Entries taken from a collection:
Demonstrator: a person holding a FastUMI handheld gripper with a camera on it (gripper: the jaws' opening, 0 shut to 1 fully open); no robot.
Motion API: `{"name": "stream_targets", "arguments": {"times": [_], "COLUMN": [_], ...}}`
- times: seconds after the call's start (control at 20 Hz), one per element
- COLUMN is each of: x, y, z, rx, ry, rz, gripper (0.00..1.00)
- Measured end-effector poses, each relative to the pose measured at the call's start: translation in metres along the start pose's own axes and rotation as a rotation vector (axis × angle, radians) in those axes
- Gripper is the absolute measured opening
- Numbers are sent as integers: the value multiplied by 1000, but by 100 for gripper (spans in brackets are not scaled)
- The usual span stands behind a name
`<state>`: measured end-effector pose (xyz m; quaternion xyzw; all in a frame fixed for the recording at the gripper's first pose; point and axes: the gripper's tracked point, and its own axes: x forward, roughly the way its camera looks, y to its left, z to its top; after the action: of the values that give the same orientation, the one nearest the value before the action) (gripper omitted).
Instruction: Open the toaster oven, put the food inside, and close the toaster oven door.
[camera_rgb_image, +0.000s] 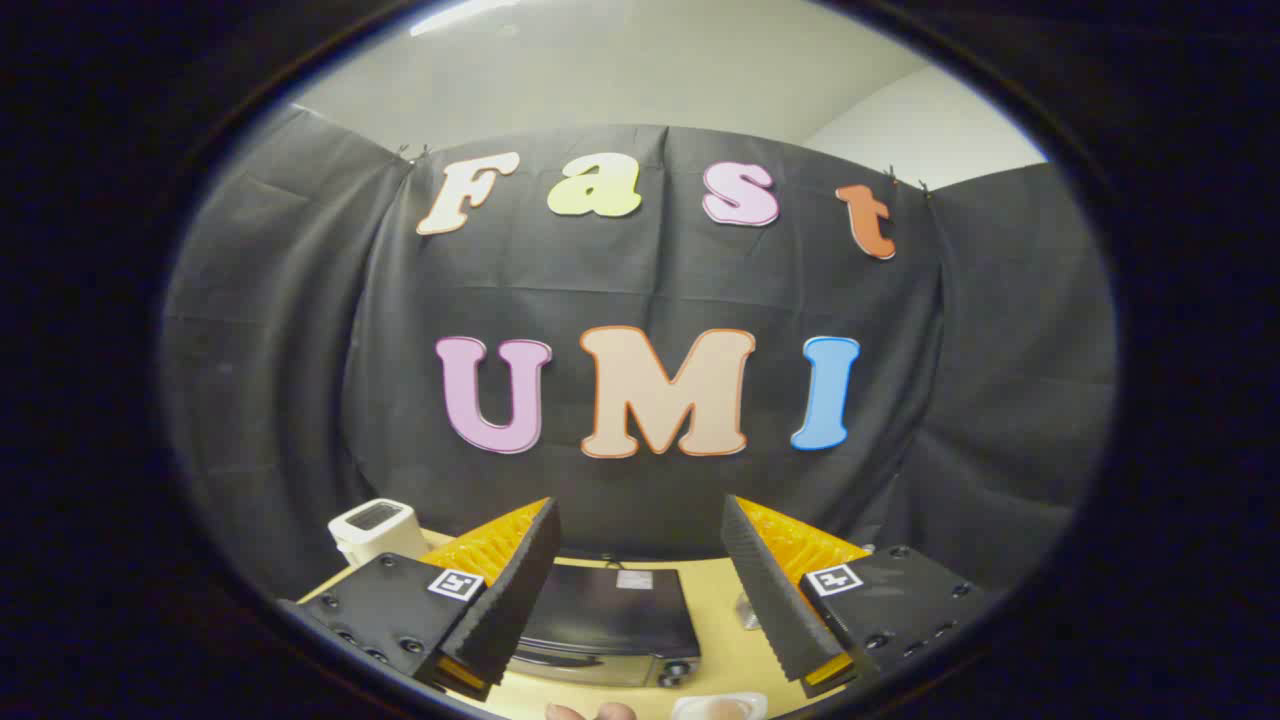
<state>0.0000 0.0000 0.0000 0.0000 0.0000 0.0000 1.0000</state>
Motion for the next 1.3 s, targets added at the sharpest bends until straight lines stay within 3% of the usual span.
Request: {"name": "stream_targets", "arguments": {"times": [0.25,1.3], "x": [2,2], "y": [26,47], "z": [-14,-36], "rx": [44,50], "ry": [19,46], "rz": [50,75], "gripper": [100,100]}}
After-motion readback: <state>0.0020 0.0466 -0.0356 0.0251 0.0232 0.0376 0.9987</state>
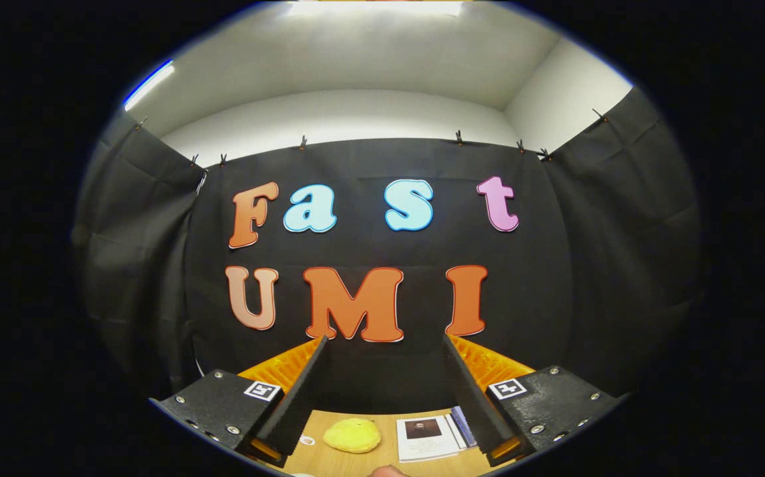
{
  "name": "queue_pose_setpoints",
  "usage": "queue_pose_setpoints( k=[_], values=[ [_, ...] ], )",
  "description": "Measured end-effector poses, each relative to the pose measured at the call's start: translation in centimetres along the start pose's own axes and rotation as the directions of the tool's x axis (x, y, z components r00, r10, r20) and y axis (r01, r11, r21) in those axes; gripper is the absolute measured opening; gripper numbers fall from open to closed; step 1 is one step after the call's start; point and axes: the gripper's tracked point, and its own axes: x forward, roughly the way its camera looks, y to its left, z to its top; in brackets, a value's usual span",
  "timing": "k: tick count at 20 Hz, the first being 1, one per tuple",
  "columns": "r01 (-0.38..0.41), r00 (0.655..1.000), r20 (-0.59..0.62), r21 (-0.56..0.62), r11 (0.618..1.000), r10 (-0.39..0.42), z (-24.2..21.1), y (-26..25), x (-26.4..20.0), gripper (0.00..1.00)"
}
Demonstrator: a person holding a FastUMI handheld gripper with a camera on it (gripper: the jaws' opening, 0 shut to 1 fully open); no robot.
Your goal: Open the storage box then place both shoes into the box .Put the left shoe in first, then the right shoe, with the right side of both shoes facing outward in a uniform manner.
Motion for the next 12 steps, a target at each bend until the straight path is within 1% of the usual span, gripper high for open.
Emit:
queue_pose_setpoints(
  k=[3, 5, 7, 12],
  values=[
    [-0.041, 0.999, -0.034, 0.018, 0.999, 0.042, -1.0, 1.3, 0.0, 0.98],
    [-0.039, 0.997, -0.060, 0.020, 0.999, 0.040, -1.9, 1.5, 0.1, 0.98],
    [-0.067, 0.993, -0.098, 0.048, 0.997, 0.072, -3.2, 2.7, -0.1, 0.98],
    [-0.153, 0.961, -0.212, 0.133, 0.979, 0.179, -7.5, 5.8, -0.2, 0.98]
  ],
)
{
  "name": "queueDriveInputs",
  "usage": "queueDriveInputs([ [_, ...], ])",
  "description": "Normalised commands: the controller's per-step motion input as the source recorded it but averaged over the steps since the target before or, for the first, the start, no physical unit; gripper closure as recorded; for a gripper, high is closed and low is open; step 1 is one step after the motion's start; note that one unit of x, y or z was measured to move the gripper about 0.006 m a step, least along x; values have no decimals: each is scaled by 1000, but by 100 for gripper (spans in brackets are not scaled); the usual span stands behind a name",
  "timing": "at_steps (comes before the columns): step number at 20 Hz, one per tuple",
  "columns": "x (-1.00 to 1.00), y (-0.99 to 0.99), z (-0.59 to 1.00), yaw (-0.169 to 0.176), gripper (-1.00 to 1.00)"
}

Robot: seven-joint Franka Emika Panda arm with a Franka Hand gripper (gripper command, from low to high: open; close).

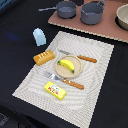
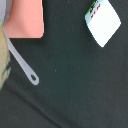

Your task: Interact with the objects in diverse but meaningful ways.

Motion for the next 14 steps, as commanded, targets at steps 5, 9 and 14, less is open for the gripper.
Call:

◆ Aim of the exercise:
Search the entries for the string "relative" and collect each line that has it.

◆ Written response:
- Measured end-effector poses, each relative to the pose measured at the call's start: translation in metres along the start pose's own axes and rotation as a rotation vector (axis × angle, radians) in those axes
  "description": "Measured end-effector poses, each relative to the pose measured at the call's start: translation in centimetres along the start pose's own axes and rotation as the directions of the tool's x axis (x, y, z components r00, r10, r20) and y axis (r01, r11, r21) in those axes; gripper is the absolute measured opening; gripper numbers fall from open to closed; step 1 is one step after the call's start; point and axes: the gripper's tracked point, and its own axes: x forward, roughly the way its camera looks, y to its left, z to its top; in brackets, a value's usual span",

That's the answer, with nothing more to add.